HIGHLY recommend a meeting like this, with experienced parents who have SEEN IT ALL. There were some good ideas tossed around, resource suggestions, and lots of laughter too. The atmosphere was supportive, nonjudgmental, & the parents were nodding in understanding as others spoke.

Hat tip to @MaineLonghorn for recommending NAMI here at CC.

@Midwest67, I’m so glad you liked the support group. It’s so important for people to know they’re not alone.

When you mentioned he leaves home for days at a time, I started wondering about possible drug addiction. The other thing to consider might be that he is majoring in a field beyond his ability. Maybe he needs to major in something less complicated. Did he choose his major himself and does he think it’s an interesting field of study?

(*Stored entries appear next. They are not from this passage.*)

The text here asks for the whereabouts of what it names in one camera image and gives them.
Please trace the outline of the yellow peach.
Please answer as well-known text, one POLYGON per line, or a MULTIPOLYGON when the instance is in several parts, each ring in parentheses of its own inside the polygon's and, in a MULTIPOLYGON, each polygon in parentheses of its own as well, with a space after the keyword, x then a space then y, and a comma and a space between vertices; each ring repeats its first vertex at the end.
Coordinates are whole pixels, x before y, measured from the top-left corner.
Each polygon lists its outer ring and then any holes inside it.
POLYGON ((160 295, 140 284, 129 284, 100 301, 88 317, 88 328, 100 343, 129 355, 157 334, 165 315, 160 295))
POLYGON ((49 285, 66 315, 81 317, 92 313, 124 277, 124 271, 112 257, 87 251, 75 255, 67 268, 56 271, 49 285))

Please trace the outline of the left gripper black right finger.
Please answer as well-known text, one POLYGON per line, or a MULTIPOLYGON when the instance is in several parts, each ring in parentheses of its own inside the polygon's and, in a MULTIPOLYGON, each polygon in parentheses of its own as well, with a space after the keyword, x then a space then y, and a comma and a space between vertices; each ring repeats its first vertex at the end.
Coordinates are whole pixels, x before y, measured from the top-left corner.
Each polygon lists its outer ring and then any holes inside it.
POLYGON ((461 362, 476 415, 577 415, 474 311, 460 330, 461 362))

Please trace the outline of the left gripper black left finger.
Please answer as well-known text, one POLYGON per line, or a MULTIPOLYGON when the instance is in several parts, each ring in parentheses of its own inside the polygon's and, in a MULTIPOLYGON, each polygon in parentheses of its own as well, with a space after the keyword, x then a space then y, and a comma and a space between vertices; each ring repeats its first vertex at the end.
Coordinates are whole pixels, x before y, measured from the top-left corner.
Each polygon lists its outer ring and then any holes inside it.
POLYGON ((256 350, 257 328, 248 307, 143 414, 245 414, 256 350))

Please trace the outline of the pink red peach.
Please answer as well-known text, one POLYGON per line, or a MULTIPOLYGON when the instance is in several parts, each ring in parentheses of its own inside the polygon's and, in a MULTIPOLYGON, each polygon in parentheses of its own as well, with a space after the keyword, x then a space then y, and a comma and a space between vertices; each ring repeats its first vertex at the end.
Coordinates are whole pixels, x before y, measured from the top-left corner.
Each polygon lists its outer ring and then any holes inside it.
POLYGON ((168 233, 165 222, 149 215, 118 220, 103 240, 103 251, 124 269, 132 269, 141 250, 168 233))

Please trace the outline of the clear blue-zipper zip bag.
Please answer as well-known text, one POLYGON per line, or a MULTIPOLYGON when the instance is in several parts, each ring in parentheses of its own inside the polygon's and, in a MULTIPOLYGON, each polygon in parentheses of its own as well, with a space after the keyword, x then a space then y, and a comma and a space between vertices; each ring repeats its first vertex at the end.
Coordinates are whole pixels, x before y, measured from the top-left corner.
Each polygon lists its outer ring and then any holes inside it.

@mokenny reading by your post sounds like my struggles with my 16 yo. He has Aspergers. The pencil thing was his classic move. No pencil, can’t do the work. We make sure he does homework, but I can’t go with him to turn it in. So he gets no points, and that is “acceptable” he says.

When we ground him, he doesn’t really learn from it. His chores are done half arsed, if at all. Only his own rules apply to him.

Keep digging. The executive function problems are super common Aspergers traits. The pencil thing too.

Good luck!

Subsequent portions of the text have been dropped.